What you are asked to do — Lines of the listing that contain "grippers" need to be copied.

===== Data segment =====

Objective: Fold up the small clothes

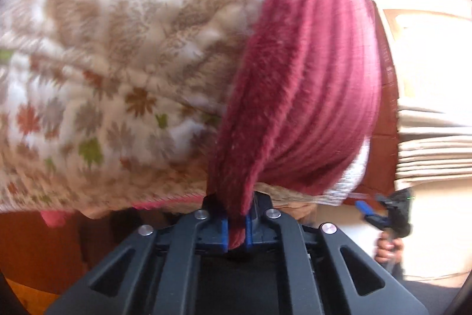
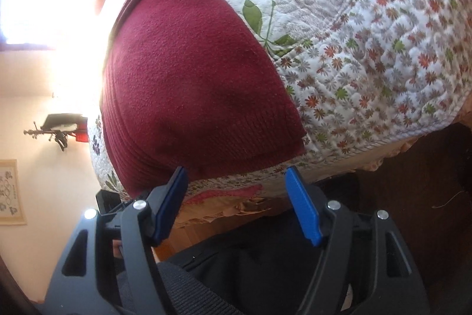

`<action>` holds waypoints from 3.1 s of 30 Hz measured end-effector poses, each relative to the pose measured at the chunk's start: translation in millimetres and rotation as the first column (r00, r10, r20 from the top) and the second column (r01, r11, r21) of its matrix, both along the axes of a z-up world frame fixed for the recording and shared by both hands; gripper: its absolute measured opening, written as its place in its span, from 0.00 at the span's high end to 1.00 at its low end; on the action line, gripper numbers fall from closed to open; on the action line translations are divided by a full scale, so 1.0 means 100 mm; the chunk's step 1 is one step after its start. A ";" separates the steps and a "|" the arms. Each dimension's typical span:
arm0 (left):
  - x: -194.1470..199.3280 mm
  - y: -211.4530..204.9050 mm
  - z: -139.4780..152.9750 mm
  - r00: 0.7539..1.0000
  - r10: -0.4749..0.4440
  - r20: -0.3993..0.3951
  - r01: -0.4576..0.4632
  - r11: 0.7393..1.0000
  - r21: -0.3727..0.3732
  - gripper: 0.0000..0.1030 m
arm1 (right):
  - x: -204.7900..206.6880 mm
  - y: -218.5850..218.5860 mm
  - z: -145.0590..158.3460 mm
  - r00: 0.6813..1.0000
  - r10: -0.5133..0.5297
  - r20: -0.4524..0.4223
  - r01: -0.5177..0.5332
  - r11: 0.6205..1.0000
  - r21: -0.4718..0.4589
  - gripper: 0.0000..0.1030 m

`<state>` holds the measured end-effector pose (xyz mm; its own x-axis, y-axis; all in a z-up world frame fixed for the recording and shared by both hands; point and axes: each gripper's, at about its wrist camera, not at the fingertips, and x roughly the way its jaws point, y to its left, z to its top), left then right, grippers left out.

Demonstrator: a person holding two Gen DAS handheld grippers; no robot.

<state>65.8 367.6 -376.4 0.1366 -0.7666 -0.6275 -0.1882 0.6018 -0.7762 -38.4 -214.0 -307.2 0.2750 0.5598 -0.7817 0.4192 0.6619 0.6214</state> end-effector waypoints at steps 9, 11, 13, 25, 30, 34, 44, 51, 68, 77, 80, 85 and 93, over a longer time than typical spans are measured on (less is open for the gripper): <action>-0.20 0.13 0.87 0.991 0.134 0.021 -0.118 0.925 -0.361 0.94 | -0.26 -0.17 -0.60 0.981 -0.183 -0.059 0.191 0.958 0.213 0.30; -0.19 0.15 1.02 0.988 0.153 0.021 -0.131 0.906 -0.402 0.94 | -0.33 -0.18 -0.74 0.973 -0.219 -0.069 0.230 0.939 0.255 0.28; -0.18 0.10 1.12 0.985 0.172 0.011 -0.150 0.884 -0.444 0.94 | -0.41 -0.18 -0.87 0.961 -0.265 -0.079 0.277 0.912 0.304 0.26; 0.05 -0.13 1.46 0.984 0.177 -0.013 -0.162 0.866 -0.474 0.94 | -0.68 0.24 -1.44 0.884 -0.432 -0.176 0.446 0.673 0.590 0.16; 0.03 -0.16 1.53 0.988 0.157 -0.008 -0.143 0.874 -0.465 0.94 | -0.64 0.31 -1.56 0.842 -0.508 -0.178 0.487 0.578 0.654 0.19; -0.01 -0.11 1.51 0.988 0.154 -0.019 -0.146 0.882 -0.448 0.94 | -0.68 0.20 -1.48 0.814 -0.561 -0.155 0.510 0.560 0.652 0.75; -0.32 0.15 1.26 0.963 0.256 -0.084 -0.263 0.824 -0.502 0.94 | -0.44 -0.05 0.03 0.853 -0.507 0.125 0.401 0.789 0.466 0.91; -0.19 0.21 1.39 0.930 0.366 -0.043 -0.316 0.732 -0.604 0.94 | 0.26 -0.10 1.06 0.867 -0.400 0.297 0.275 0.881 0.385 0.91; 1.29 0.30 0.85 0.843 0.531 -0.088 -0.496 0.702 -0.511 0.94 | 2.19 0.10 0.72 0.977 -0.123 0.174 0.094 0.981 0.167 0.91; 1.73 0.40 0.49 0.775 0.612 -0.160 -0.621 0.688 -0.375 0.80 | 2.80 0.04 0.47 0.990 -0.029 0.137 0.006 0.987 0.164 0.65; 1.76 0.42 0.64 0.768 0.630 -0.111 -0.621 0.693 -0.366 0.62 | 2.90 -0.15 0.66 0.981 0.005 0.192 -0.029 0.992 0.123 0.62; 1.76 0.44 1.19 0.797 0.599 0.074 -0.565 0.783 -0.260 0.43 | 3.03 -0.41 0.81 0.961 0.123 0.250 -0.135 0.990 0.034 0.62; 2.02 0.12 1.45 0.950 0.234 0.205 -0.284 0.922 0.265 0.35 | 3.08 -0.28 0.49 0.914 0.341 0.222 -0.318 0.939 -0.131 0.49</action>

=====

Task answer —
`<state>` holds the measured end-effector pose (xyz mm; its own x-axis, y-axis; all in a z-up world frame fixed for the recording and shared by both hands; point and axes: each gripper's, at about its wrist camera, not at the fingertips, and x roughly the way its jaws point, y to its left, z to its top), left then right, grippers left out.
Demonstrator: a person holding two Gen DAS handheld grippers; no robot.

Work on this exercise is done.